Sanders’ comments mirror the nationalist agitation of the trade union bureaucracy, which for decades has attempted to stoke hostility to foreign workers by claiming they were “stealing American jobs” due to unfair trade policies. The promotion of anti-Chinese sentiments takes place amidst the mounting US war drive against China.

Furthermore, Sanders’ appeal for Deere to “end your greed” is empty demagogy. The problem is not the greed of this or that capitalist owner but the entire social system based on private profit extracted form the labor of workers, who in fact are the true wealth creators.

Ultimately, Sanders’ nationalist appeals—wholly supported by the UAW—is an attempt to scapegoat foreign workers for the massive inequality brought on by capitalism. These policies aim to undermine the unity of the working class by fostering racism, xenophobia, and anti-immigrant chauvinism, in order to pit worker against worker.

As Sanders admitted, “People are seeing many of these corporations making huge profits, giving their CEOs compensation packages that are three, 400 times more than the workers make. And people are saying, ‘That’s wrong.’”

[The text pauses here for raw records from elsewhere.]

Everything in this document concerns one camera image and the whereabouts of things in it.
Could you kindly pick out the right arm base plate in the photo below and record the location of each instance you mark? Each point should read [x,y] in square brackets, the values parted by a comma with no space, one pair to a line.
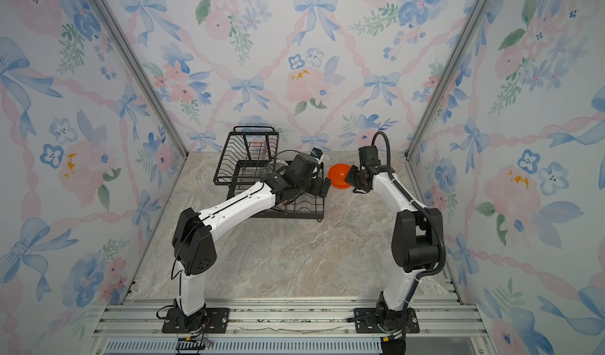
[370,321]

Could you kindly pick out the right aluminium corner post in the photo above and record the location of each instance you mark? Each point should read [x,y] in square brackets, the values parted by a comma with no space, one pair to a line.
[450,69]

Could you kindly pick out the aluminium mounting rail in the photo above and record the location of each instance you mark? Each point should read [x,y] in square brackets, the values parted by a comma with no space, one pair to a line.
[291,326]

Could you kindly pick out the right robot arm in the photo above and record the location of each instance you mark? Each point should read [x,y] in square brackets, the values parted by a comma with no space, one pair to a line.
[417,239]

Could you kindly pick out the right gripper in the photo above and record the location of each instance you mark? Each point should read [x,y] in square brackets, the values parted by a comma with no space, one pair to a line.
[349,178]

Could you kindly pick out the orange plastic bowl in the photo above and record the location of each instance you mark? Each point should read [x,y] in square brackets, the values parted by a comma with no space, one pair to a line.
[337,174]

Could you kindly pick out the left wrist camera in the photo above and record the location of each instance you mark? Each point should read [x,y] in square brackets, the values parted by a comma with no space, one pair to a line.
[318,154]

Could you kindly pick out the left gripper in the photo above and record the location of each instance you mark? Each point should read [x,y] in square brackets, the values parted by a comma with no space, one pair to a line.
[318,191]

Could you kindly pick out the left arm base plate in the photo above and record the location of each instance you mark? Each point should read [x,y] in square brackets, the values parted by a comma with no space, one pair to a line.
[206,321]

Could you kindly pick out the left aluminium corner post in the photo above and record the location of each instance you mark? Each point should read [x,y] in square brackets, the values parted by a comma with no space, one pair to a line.
[108,18]

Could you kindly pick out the black wire dish rack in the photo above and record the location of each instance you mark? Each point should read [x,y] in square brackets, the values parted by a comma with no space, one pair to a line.
[251,152]

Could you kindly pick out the aluminium corner post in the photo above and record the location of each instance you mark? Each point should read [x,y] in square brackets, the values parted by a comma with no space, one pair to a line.
[108,18]
[450,69]

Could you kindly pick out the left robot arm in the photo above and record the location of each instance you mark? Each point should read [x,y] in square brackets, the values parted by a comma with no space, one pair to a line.
[196,232]

He went on, “You’ve got about 25 percent of seniors in this country living on $15,000 a year. If you lift the cap and go after the wealthiest people, you can expand Social Security benefits and increase its solvency by decades.”

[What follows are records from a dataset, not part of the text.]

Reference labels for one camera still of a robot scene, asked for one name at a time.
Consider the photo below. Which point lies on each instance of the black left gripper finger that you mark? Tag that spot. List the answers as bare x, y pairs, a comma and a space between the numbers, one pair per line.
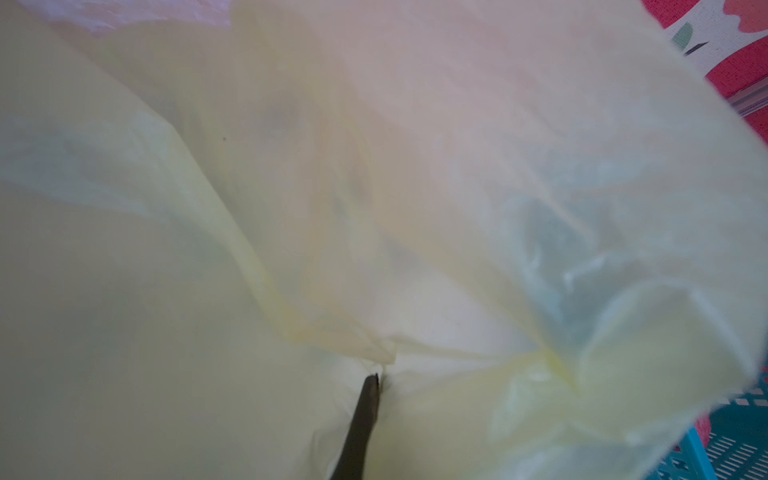
351, 463

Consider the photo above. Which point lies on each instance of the teal plastic mesh basket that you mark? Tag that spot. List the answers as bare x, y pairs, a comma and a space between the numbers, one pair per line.
736, 446

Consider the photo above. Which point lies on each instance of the aluminium right rear corner post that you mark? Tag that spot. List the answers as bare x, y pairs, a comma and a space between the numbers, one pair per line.
750, 99

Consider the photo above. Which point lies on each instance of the yellow translucent plastic bag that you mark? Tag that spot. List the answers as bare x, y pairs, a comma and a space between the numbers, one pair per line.
535, 219

These conditions are the direct result of bipartisan policies enacted by both Republican and Democratic Parties, who serve corporations like John Deere. 

For its part, the UAW has repeatedly signed off on and promoted nationalistic attacks on foreign workers, with tragic consequences.

In 1982, Vincent Chin was brutally beaten to death in Detroit by Chrysler plant superintendent Ronald Ebens and his unemployed stepson, Michael Nitz. This murder occurred during a period of intense anti-Japanese sentiment fueled by the United Auto Workers and Democratic Party politicians. Following an altercation at a bar, the two men attacked Chin with a baseball bat, shouting, “It’s because of you little (expletives) that we’re out of work!” It should be noted, Ebens and Nitz never served a single day in jail.

Deere workers must begin building a network of rank-and-file committees uniting Deere workers at every factory and workplace, expanding outwards to all UAW workplaces to defend against job cuts. Workers must fight against all forms of bigotry and nationalist chauvinism, and unite with their brothers and sisters across the world. Workers should aim their anger at the corporations and the politicians that do their bidding, not at brother workers in other countries who are trying to survive and provide for their families.